Rockefeller Re-Introduces Do Not Track Bill
The head of the Senate Commerce Committee has reintroduced a bill that would prohibit online companies and app developers from collecting "personal information" from
consumers who activate a do-not-track mechanism.
The Do Not Track Online Act of 2013, dropped on Thursday by Sens. Jay Rockefeller (D-W.Va.) and Richard Blumenthal (D-Conn.), directs the
Federal Trade Commission to develop regulations to implement a do-not-track tool. The FTC and state attorneys general would be able to enforce the measure, which calls for penalties of up to $15
million.
"Online companies are collecting massive amounts of information, often without consumers’ knowledge or consent," Rockefeller stated. "Consumers should be empowered to make
their own decision about whether their information can be tracked and used online."

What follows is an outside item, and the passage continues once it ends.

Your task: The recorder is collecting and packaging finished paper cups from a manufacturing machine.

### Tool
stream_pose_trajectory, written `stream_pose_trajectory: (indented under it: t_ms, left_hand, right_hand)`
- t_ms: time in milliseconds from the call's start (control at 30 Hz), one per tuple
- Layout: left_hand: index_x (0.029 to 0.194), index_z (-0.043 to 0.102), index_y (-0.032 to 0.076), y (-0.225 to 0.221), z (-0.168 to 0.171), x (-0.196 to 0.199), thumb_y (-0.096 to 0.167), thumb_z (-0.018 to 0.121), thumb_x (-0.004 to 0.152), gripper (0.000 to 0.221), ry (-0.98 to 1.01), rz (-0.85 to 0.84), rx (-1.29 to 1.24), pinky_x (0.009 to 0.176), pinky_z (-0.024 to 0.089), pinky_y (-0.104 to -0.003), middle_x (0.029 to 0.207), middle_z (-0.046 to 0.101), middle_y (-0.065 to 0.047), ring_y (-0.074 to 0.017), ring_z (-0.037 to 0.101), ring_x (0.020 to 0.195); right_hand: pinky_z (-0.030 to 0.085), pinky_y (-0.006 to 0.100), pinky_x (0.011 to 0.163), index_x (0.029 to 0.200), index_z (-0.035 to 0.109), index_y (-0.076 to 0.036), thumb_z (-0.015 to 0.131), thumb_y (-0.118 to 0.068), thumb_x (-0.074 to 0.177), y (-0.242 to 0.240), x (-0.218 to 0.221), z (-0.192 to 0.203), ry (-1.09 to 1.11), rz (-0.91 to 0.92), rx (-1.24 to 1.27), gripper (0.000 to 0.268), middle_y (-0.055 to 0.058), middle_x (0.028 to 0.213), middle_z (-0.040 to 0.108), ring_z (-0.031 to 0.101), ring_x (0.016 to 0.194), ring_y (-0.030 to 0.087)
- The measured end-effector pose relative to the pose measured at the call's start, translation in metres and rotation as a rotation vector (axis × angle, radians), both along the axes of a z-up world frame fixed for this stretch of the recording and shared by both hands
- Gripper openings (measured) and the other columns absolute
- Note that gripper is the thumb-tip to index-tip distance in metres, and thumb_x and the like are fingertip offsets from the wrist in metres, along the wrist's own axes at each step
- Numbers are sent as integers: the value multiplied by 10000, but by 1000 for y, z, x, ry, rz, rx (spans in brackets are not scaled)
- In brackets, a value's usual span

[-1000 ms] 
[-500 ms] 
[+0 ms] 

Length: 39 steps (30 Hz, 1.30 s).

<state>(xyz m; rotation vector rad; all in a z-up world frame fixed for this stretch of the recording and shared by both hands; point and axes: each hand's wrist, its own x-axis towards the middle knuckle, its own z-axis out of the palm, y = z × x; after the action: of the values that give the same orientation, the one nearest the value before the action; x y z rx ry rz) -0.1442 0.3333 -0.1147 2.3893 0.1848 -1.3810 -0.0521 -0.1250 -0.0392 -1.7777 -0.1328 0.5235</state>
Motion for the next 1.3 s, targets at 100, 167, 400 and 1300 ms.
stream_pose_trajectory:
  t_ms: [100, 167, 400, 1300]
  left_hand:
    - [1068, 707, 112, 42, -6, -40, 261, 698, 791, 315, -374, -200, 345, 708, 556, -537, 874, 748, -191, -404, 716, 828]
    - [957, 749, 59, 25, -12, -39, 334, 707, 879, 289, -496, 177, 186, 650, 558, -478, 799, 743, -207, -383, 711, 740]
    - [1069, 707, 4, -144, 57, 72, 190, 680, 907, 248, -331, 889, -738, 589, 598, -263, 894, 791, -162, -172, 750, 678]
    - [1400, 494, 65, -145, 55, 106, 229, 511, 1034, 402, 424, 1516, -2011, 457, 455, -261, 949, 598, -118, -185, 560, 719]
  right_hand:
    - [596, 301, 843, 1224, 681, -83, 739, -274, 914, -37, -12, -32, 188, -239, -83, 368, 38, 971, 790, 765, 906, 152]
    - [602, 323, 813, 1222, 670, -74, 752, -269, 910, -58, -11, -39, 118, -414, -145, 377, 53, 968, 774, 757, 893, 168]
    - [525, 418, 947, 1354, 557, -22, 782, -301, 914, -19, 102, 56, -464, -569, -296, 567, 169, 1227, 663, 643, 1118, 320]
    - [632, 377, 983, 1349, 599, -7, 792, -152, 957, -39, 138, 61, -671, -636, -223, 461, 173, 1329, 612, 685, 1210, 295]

The measure also tasks the FTC with defining "personal information," elaborating that the agency
should evaluate whether data can be "reasonably linked or identified with a person or device, both on its own and in combination with other information."

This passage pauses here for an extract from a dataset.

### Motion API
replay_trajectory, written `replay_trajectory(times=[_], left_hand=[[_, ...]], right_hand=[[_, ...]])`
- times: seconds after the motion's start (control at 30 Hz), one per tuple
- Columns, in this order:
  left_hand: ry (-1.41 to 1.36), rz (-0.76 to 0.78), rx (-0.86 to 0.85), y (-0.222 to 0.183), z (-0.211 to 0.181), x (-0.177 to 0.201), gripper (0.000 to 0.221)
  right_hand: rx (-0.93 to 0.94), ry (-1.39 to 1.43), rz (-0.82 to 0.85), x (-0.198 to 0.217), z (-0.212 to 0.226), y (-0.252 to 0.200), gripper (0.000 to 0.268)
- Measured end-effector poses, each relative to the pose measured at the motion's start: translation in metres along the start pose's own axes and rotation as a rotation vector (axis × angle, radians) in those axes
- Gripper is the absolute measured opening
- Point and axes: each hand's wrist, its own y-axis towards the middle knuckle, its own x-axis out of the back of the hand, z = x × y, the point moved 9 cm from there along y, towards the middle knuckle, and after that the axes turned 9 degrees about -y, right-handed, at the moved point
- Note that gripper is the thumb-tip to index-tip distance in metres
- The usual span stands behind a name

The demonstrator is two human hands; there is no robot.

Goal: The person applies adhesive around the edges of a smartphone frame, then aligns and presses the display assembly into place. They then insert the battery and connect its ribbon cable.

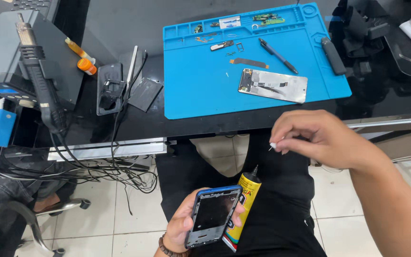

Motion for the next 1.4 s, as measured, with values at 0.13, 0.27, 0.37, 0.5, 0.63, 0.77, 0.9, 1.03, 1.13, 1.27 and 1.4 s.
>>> replay_trajectory(times=[0.13, 0.27, 0.37, 0.5, 0.63, 0.77, 0.9, 1.03, 1.13, 1.27, 1.4], left_hand=[[-0.02, -0.016, -0.025, 0.0, -0.003, 0.001, 0.062], [-0.014, -0.02, -0.023, 0.009, -0.005, -0.002, 0.073], [-0.014, -0.03, -0.031, 0.015, -0.007, 0.001, 0.077], [-0.028, -0.098, -0.054, 0.026, -0.015, 0.0, 0.08], [-0.014, -0.063, -0.096, 0.029, -0.017, 0.0, 0.076], [-0.119, -0.123, -0.085, 0.034, -0.009, 0.003, 0.079], [-0.139, -0.103, -0.099, 0.048, -0.006, -0.015, 0.081], [-0.171, -0.138, -0.088, 0.044, -0.005, -0.014, 0.081], [-0.145, -0.141, -0.114, 0.037, -0.011, -0.015, 0.082], [-0.022, -0.133, -0.158, 0.039, -0.018, -0.02, 0.076], [-0.065, -0.175, -0.148, 0.042, -0.014, -0.01, 0.076]], right_hand=[[-0.214, 0.0, -0.274, 0.046, -0.066, -0.015, 0.005], [-0.227, -0.847, -0.703, 0.095, -0.132, -0.035, 0.008], [-0.165, -1.166, -0.682, 0.084, -0.151, -0.031, 0.007], [-0.095, -1.302, -0.685, 0.075, -0.133, -0.032, 0.006], [-0.068, -1.313, -0.63, 0.047, -0.067, -0.039, 0.018], [0.405, -1.077, -0.549, -0.039, 0.026, -0.048, 0.032], [0.615, -1.02, -0.529, -0.083, 0.048, -0.052, 0.016], [0.674, -0.986, -0.551, -0.082, 0.041, -0.049, 0.013], [0.685, -0.88, -0.54, -0.079, 0.016, -0.058, 0.019], [0.491, -0.758, -0.728, -0.045, -0.001, -0.07, 0.042], [0.35, -0.445, -0.888, -0.017, 0.001, -0.071, 0.052]])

Rockefeller unsuccessfully
introduced the same bill in 2011. The lawmaker indicated on Thursday that he is pushing the measure for a second time because the ad industry doesn't yet honor browser-based do-not-track headers --
although it promised last year to do so. "Industry stood at the White House and made a public pledge to honor do-not-track requests, but has since failed to live up to that commitment," Rockefeller
stated.
But Stu Ingis, counsel to the self-regulatory group Digital Advertising Alliance, says the industry says it already honors opt-out requests when consumers click on opt-out links,
such as the one available through AboutAds.info. "We actually delivered a program -- that is followed by the entire industry -- that does exactly what his bill asks for," Ingis says.
The
DAA said last year that it intended to require members to honor
browser-based do-not-track signals, provided that consumers activated them. Since then, however, privacy advocates, industry representatives and computer engineers have been unable to agree on how to
interpret those browser-based requests.
Browser-based signals are seen as more permanent than the cookie-based opt-out links available on sites like AboutAds.info. That's because some
privacy-conscious consumers erase their cookies, which results in the deletion of their opt-out preferences.